REQUIREMENT: Find the line that contains "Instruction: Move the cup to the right" in the entries below. Write out that line and all that follow it, unchanged and alone.

(Saved entries)
- - -

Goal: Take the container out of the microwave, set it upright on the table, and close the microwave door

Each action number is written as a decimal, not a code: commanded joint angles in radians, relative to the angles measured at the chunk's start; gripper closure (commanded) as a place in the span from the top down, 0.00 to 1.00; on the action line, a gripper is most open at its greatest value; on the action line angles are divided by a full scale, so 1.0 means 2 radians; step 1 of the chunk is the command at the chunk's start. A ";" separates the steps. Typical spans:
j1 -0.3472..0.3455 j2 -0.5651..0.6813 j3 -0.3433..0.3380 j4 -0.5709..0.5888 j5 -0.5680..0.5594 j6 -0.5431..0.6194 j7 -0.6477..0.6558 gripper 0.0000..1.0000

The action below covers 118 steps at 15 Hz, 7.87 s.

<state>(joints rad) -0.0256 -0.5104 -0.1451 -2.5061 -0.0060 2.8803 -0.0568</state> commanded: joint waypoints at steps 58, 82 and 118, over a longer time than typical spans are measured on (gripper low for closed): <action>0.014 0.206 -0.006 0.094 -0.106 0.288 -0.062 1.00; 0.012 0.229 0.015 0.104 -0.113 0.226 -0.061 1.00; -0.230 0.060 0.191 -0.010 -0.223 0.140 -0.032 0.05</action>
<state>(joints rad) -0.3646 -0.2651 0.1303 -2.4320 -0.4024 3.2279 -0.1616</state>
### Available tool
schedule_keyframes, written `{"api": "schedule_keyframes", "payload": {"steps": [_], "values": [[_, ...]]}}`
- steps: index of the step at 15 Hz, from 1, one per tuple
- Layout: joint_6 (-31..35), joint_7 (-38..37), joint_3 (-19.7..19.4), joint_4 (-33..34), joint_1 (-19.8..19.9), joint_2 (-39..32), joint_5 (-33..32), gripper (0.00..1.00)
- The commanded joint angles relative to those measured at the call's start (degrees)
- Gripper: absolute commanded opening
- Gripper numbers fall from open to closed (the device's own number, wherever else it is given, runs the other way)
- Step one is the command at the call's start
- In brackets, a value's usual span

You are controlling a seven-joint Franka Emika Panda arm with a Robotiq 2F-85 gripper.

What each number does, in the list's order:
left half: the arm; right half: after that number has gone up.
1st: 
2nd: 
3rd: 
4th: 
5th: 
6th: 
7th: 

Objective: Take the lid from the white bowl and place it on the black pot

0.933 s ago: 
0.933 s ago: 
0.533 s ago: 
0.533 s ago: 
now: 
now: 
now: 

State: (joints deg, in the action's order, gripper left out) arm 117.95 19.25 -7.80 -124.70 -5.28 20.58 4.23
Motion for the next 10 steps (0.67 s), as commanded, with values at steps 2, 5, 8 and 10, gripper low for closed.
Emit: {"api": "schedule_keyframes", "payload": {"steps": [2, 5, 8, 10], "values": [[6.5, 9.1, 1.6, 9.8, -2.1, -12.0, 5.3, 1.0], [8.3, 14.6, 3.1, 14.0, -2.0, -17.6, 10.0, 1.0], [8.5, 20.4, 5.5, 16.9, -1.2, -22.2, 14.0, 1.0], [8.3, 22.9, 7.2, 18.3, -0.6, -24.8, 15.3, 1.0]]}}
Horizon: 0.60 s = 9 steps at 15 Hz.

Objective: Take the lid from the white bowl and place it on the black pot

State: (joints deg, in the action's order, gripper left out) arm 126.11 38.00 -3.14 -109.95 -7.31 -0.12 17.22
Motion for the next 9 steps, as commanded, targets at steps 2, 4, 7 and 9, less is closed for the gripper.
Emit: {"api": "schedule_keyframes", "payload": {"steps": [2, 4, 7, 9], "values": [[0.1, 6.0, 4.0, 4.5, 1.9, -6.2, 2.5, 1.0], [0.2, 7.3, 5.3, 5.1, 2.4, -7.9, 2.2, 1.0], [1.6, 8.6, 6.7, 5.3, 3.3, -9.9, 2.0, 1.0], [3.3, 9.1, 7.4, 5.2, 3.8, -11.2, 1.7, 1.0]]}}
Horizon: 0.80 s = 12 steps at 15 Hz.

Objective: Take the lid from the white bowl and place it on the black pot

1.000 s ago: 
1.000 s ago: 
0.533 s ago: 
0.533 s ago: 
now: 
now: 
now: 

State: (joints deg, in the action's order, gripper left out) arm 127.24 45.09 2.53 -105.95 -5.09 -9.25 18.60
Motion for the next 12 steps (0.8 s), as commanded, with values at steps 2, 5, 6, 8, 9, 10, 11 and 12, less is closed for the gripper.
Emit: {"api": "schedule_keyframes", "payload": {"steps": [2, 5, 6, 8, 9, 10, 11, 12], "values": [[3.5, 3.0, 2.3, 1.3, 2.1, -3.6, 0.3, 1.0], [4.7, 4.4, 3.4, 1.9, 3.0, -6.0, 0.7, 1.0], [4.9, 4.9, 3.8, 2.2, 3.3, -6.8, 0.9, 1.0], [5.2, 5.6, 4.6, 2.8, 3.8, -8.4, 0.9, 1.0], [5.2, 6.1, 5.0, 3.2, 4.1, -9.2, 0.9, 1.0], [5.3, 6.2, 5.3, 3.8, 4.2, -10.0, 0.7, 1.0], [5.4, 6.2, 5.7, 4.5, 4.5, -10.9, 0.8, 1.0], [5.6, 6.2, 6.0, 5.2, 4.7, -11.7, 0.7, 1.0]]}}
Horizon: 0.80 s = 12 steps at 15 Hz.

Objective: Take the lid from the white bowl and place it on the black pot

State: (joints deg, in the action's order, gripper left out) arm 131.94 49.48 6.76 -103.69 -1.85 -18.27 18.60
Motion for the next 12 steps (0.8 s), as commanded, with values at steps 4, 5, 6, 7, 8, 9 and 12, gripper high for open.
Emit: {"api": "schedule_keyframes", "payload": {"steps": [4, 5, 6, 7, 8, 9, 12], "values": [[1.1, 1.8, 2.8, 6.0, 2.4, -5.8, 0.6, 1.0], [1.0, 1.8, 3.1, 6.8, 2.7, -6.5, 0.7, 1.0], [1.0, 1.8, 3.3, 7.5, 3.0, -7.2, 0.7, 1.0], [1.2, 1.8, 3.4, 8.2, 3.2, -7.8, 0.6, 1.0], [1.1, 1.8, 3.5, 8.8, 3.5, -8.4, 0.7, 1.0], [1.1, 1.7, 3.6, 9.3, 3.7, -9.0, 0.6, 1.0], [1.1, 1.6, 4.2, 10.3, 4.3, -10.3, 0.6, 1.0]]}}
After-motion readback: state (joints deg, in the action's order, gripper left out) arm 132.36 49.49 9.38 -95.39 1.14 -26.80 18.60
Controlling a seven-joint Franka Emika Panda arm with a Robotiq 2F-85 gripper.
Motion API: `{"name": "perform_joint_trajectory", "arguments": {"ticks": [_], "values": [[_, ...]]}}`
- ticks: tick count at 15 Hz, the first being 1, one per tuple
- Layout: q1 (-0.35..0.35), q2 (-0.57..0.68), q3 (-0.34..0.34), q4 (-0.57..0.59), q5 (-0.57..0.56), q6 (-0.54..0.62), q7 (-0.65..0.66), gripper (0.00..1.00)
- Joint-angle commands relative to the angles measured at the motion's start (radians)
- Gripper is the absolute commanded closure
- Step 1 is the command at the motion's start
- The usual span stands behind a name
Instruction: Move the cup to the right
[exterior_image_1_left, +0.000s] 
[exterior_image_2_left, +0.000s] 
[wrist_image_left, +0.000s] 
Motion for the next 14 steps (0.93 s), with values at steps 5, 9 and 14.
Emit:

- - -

RESPONSE AREA:
Instruction: Move the cup to the right
[exterior_image_1_left, +0.000s] 
[exterior_image_2_left, +0.000s] 
[wrist_image_left, +0.000s] 
Motion for the next 14 steps (0.93 s), with values at steps 5, 9 and 14.
Emit:

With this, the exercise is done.